Compliance involves changing your behaviors to “fit in” or “agree” with the people around you.  In some cases, this social influence may involve agreeing to or acting like most people in a specific group, or it may involve behaving in a particular way so that the group perceives it as “normal” … even if you don’t really want to behave in a particular way. that particular shape. This is called social influence and it is exercised accordingly.

Conformity in social influence

Conformity is the most general concept and refers to any change in behavior caused by another person or group; the individual acted in some way due to the influence of others. Please note that compliance is limited to changes in behavior caused by other people; we refer to the effects of other people on internal concepts such as attitudes or beliefs … Conformity encompasses compliance and obedience because it refers to any behavior that occurs as a result of the influence of others, regardless of the nature of the influence .

Therefore, it can be defined as giving in to group pressure, something that almost all of us do part of the time. Suppose, for example, that you go with friends to see a movie. You didn’t think the movie was very good, but all your friends thought it was absolutely brilliant. You might be tempted to settle by pretending to agree with their verdict on the movie instead of defending your position.

Why do we settle?

People settle for several different reasons:

    • Know how to behave in front of others
    • Have more knowledge or experience than others and follow the example
  • Adjusting to group expectations and avoiding being ‘outside the norm’ (this can become particularly strong in situations where we are not quite sure how to act or where expectations are ambiguous).

There are also two key reasons why people conform: informational influence and normative influence.

    1. Informational influence  occurs when people change their behavior to be or appear to others, correct. In situations where we are not sure of the correct answer, we often look to other people who are better informed and more knowledgeable, and we use their leadership as a guide for our own behaviors. In a classroom, for example, this could mean agreeing with the judgments of another classmate that you perceive as very intelligent.
  1. Normative influence stems from a desire to avoid punishment (like following class rules even if you don’t agree with them) and to earn rewards (like behaving in a certain way so that people will like you).

The types of influences

The influences normative and informative are two major types of compliance, but there are other reasons why we settle. The following are some of the main types of compliance.

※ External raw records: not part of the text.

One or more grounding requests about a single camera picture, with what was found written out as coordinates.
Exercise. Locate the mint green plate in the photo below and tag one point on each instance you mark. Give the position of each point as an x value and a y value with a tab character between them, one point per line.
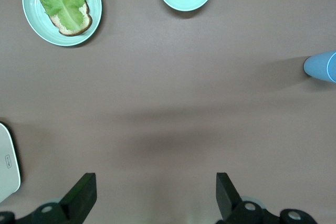
34	24

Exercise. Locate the blue plastic cup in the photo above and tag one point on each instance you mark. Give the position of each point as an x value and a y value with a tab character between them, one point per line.
317	65

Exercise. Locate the bread slice with brown crust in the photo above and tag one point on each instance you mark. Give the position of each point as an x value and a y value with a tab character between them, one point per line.
85	20

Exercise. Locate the cream white toaster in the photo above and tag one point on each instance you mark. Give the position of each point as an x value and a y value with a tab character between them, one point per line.
6	161

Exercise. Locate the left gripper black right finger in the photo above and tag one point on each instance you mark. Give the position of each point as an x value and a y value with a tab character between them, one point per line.
228	197

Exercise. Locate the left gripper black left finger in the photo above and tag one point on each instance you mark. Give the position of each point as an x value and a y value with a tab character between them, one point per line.
78	200

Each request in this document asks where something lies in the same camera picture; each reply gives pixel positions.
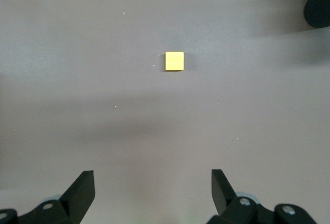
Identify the black rounded object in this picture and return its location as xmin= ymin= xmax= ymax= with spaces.
xmin=303 ymin=0 xmax=330 ymax=29

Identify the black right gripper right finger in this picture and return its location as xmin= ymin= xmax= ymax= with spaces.
xmin=208 ymin=168 xmax=318 ymax=224

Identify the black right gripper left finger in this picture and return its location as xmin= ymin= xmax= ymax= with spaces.
xmin=0 ymin=169 xmax=96 ymax=224

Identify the yellow cube block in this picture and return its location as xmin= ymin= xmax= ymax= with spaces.
xmin=164 ymin=51 xmax=185 ymax=72

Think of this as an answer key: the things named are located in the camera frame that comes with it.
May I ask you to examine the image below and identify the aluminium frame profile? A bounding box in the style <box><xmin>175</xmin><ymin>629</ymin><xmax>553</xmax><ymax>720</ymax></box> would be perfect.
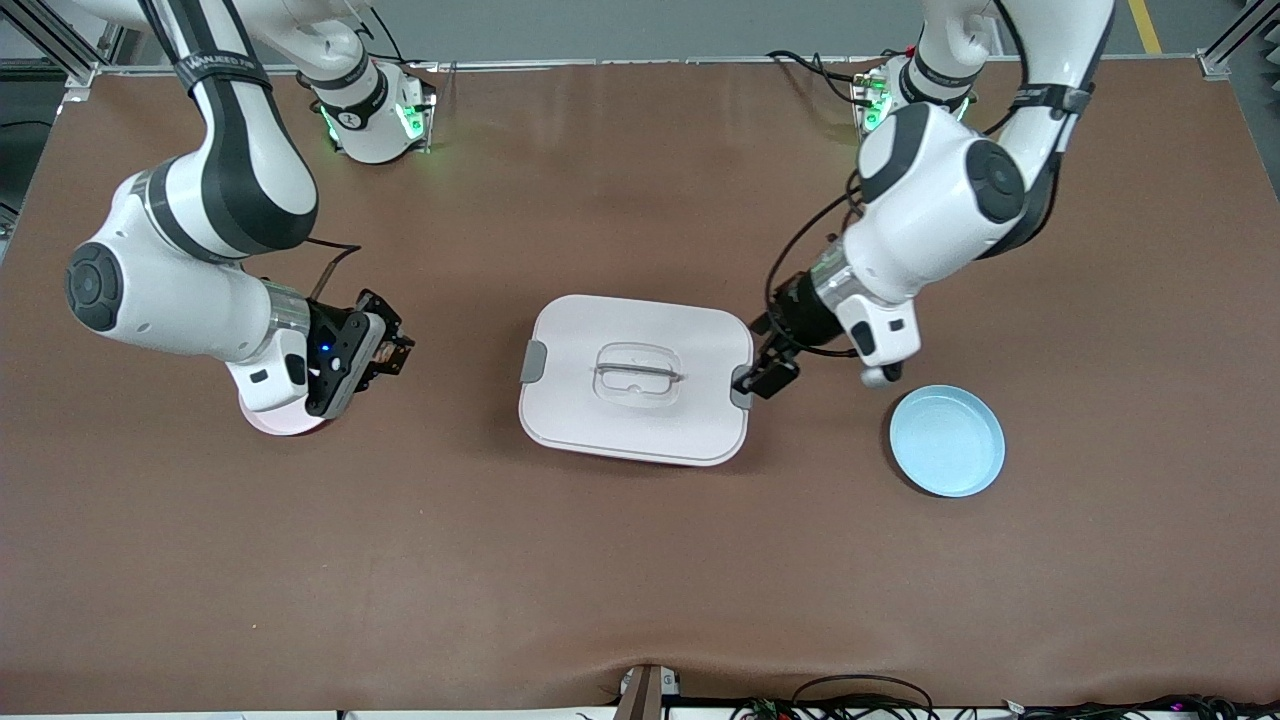
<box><xmin>0</xmin><ymin>0</ymin><xmax>136</xmax><ymax>89</ymax></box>
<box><xmin>1198</xmin><ymin>0</ymin><xmax>1280</xmax><ymax>83</ymax></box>

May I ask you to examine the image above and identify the pink round plate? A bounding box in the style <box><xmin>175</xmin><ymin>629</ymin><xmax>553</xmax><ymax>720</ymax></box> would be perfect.
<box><xmin>240</xmin><ymin>395</ymin><xmax>336</xmax><ymax>437</ymax></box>

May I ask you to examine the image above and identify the brown camera mounting post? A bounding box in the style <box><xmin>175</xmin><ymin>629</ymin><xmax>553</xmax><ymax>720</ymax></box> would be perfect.
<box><xmin>615</xmin><ymin>663</ymin><xmax>683</xmax><ymax>720</ymax></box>

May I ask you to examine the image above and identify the light blue round plate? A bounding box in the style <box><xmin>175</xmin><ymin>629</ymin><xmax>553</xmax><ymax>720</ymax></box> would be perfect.
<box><xmin>888</xmin><ymin>384</ymin><xmax>1006</xmax><ymax>498</ymax></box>

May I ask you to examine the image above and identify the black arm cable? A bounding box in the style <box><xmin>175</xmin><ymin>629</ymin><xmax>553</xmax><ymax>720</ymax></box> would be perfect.
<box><xmin>765</xmin><ymin>170</ymin><xmax>871</xmax><ymax>361</ymax></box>
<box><xmin>300</xmin><ymin>237</ymin><xmax>362</xmax><ymax>301</ymax></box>

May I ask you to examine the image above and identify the white lidded storage box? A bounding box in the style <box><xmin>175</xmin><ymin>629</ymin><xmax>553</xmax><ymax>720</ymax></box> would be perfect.
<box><xmin>518</xmin><ymin>293</ymin><xmax>757</xmax><ymax>468</ymax></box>

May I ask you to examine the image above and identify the black cable bundle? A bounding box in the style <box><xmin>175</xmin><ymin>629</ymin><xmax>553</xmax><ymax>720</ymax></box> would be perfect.
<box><xmin>1010</xmin><ymin>694</ymin><xmax>1280</xmax><ymax>720</ymax></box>

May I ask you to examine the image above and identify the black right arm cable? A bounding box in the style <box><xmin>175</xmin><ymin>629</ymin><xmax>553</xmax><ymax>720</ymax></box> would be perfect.
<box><xmin>300</xmin><ymin>237</ymin><xmax>362</xmax><ymax>301</ymax></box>

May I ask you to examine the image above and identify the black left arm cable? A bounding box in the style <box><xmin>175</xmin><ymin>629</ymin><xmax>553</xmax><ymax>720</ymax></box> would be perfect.
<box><xmin>765</xmin><ymin>170</ymin><xmax>871</xmax><ymax>361</ymax></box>

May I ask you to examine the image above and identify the black cable loop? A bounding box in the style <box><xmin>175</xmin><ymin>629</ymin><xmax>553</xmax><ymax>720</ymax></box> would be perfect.
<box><xmin>790</xmin><ymin>674</ymin><xmax>937</xmax><ymax>720</ymax></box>

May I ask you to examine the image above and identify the black base cable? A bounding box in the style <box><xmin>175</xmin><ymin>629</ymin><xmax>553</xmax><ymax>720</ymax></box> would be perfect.
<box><xmin>345</xmin><ymin>8</ymin><xmax>413</xmax><ymax>67</ymax></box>
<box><xmin>767</xmin><ymin>50</ymin><xmax>873</xmax><ymax>103</ymax></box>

    • Normative compliance: involves changing one’s behavior to fit in with the group.
    • Informational compliance: occurs when a person lacks knowledge and seeks information and direction in the group.
    • Identification occurs when people conform to what is expected of them based on their social roles. 
    • Compliance: involves changing one’s behavior while internally disagreeing with the group.
  • Internalization occurs when we change our behavior because we want to be like someone else.

Influencing factors

    • Task Difficulty : Difficult tasks can lead to higher or lower compliance. Not knowing how to perform a difficult task makes people more likely to settle, but greater difficulty can also make people more accepting of different answers, leading to less compliance.
    • Individual differences: Personal characteristics, such as motivation to achieve and strong leadership skills, are linked to a lower tendency to adjust.
    • Group size: People  are more likely to settle in situations that involve three to five other people.
    • Characteristics of the situation: People are  more likely to settle for ambiguous situations where they are unclear on how they should respond.
  • Cultural differences: People from collectivist cultures are more likely to conform.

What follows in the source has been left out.